#### WHAT IS EXPECTED:
Tally the lines in the following entries that include the word "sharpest"; state only the total.

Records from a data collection
────────────────────────────────────────

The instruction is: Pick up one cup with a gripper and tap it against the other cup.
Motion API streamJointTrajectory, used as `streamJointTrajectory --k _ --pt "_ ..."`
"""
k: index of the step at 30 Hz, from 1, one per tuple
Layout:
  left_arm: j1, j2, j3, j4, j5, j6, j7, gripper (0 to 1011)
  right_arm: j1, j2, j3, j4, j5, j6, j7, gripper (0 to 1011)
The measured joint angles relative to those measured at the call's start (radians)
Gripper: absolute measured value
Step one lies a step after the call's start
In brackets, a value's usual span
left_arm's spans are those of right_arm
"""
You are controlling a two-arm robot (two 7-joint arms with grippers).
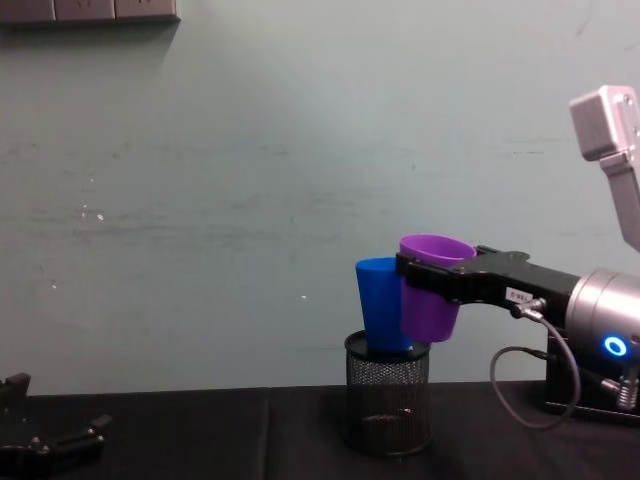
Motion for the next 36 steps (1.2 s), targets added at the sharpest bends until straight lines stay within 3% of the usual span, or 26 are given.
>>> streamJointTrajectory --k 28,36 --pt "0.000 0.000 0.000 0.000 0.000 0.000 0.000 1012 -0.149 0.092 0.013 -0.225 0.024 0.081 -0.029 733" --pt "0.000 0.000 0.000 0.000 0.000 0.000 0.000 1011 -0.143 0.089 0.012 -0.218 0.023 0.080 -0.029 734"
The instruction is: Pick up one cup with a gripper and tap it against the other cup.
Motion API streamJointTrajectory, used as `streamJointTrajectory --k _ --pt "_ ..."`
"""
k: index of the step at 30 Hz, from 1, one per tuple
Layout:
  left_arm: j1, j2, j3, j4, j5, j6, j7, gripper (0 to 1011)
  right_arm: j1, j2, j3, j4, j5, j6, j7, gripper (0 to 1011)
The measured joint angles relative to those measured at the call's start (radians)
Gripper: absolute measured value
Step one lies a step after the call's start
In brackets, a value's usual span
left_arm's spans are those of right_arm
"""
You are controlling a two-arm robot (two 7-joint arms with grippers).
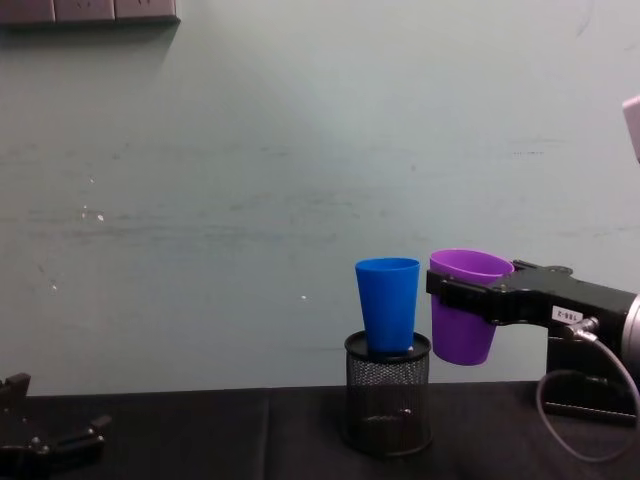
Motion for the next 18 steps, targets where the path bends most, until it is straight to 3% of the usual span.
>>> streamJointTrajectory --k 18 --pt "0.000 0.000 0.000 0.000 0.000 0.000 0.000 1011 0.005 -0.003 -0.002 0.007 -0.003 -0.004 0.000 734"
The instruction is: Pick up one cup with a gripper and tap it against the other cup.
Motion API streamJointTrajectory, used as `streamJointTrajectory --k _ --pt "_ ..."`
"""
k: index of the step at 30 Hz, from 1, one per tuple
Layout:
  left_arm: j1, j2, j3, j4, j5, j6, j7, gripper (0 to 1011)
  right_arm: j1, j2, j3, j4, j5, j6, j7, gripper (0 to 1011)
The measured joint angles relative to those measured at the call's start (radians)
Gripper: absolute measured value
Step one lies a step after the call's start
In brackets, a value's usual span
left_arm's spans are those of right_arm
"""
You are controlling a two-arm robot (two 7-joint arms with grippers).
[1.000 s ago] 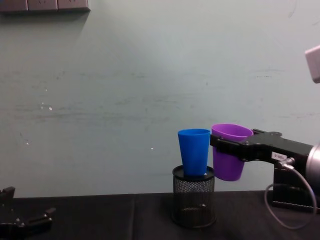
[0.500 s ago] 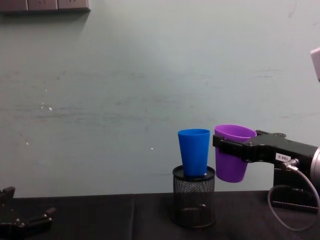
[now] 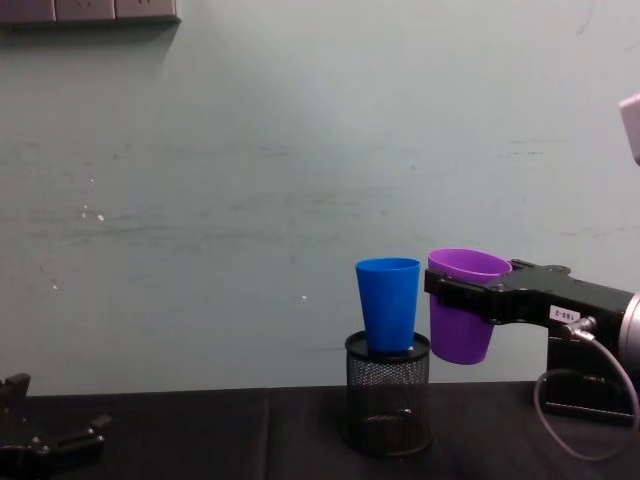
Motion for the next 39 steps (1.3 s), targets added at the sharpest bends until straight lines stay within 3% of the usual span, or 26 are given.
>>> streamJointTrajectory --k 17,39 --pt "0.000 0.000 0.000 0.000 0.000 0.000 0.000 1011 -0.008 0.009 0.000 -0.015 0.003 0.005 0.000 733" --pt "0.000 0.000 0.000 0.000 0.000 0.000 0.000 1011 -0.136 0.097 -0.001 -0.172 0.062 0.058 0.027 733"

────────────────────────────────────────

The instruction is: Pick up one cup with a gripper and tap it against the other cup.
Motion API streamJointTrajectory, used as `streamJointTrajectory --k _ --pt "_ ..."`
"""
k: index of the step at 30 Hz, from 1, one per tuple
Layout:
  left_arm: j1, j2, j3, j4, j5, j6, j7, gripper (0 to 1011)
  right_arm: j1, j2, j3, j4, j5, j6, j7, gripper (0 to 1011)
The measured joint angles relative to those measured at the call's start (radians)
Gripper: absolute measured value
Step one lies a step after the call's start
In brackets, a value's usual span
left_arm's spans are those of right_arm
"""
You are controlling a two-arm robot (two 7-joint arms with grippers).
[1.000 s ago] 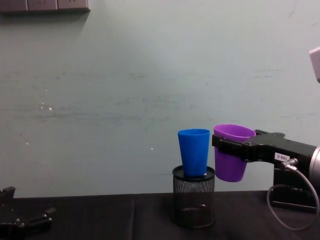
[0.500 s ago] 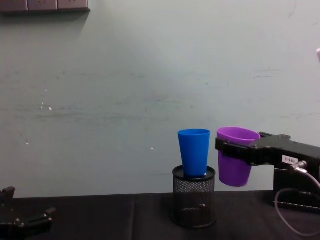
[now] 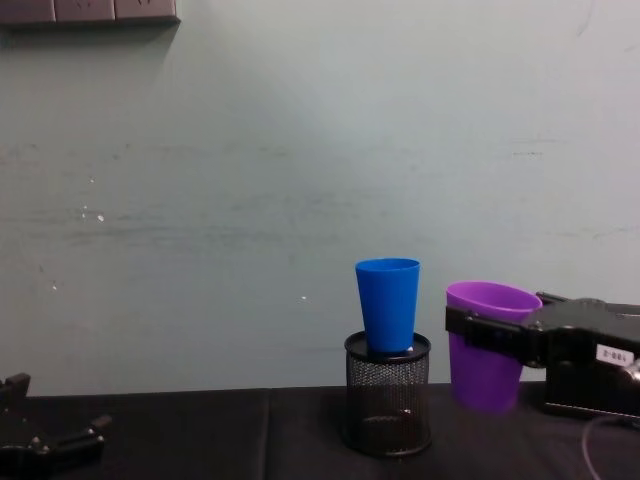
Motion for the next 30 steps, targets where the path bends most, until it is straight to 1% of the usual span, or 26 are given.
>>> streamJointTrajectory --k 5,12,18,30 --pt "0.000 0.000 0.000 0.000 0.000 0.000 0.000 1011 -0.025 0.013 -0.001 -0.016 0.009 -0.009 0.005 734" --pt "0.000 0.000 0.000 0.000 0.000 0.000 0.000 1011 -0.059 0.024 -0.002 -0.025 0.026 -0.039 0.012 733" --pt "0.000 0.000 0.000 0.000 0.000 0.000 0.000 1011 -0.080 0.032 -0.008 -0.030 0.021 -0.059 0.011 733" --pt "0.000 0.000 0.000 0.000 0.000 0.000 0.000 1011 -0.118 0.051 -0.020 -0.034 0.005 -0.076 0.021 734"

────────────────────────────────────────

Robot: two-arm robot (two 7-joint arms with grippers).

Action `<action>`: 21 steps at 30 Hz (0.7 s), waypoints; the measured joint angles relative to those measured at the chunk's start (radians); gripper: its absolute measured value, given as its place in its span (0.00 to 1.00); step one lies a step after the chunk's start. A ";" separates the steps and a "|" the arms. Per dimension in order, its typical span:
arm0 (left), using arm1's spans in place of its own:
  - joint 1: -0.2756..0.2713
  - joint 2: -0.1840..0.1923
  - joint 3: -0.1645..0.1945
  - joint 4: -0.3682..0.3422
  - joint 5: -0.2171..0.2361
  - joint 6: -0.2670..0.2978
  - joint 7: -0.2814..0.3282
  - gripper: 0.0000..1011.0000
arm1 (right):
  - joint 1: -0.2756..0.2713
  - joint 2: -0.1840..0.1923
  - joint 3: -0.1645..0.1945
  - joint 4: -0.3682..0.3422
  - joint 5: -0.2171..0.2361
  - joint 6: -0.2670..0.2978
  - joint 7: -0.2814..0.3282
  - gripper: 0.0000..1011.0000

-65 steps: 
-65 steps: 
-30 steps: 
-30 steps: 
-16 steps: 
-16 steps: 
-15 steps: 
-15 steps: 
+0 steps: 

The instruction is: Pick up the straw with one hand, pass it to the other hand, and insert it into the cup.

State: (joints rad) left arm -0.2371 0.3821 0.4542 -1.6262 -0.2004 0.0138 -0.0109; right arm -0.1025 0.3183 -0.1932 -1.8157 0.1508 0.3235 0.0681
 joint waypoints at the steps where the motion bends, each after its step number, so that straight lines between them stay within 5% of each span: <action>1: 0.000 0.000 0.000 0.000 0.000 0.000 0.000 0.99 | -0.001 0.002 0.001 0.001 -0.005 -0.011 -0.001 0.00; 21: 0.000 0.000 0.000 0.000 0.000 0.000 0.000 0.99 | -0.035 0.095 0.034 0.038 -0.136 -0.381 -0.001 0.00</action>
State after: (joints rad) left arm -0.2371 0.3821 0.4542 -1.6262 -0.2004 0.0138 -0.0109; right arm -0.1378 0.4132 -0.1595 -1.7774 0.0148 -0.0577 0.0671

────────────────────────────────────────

#### OUTPUT OF THE TASK:
2